◆ HOW TO COMPLETE THIS TASK ◆
Please give back only the lines below from the one containing "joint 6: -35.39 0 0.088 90" to the one containing "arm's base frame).", each repeated word for word, both ends included.

◆ SUPPLIED MATERIAL ◆
◇ ◇ ◇

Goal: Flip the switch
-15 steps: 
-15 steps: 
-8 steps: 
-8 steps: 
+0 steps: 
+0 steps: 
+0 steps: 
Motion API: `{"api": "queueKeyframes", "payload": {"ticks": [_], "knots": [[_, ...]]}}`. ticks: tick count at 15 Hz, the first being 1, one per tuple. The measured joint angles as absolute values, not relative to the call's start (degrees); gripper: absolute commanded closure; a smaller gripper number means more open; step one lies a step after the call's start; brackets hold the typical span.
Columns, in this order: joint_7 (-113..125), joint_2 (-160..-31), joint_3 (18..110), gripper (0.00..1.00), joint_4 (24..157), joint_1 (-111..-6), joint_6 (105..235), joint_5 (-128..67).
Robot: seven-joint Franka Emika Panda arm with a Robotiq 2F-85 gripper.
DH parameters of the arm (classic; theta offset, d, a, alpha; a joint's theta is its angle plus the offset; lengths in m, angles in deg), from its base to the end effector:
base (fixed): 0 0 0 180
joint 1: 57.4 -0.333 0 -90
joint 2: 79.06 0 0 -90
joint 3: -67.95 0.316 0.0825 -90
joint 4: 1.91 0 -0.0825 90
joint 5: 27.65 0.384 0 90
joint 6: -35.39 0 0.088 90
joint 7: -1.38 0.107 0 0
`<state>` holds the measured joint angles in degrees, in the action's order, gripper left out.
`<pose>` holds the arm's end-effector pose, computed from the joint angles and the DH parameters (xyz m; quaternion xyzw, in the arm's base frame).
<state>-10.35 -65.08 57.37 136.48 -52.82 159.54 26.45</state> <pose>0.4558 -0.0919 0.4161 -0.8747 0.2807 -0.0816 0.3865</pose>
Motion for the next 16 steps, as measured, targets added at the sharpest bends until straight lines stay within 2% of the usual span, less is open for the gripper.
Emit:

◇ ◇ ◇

◆ RESULT OF THE EXERCISE ◆
joint 6: -35.39 0 0.088 90
joint 7: -1.38 0.107 0 0
`<state>` holds the measured joint angles in degrees, in the action's order, gripper left out.
`<pose>` holds the arm's end-effector pose, computed from the joint angles and the DH parameters (xyz m; quaternion xyzw, in the arm's base frame).

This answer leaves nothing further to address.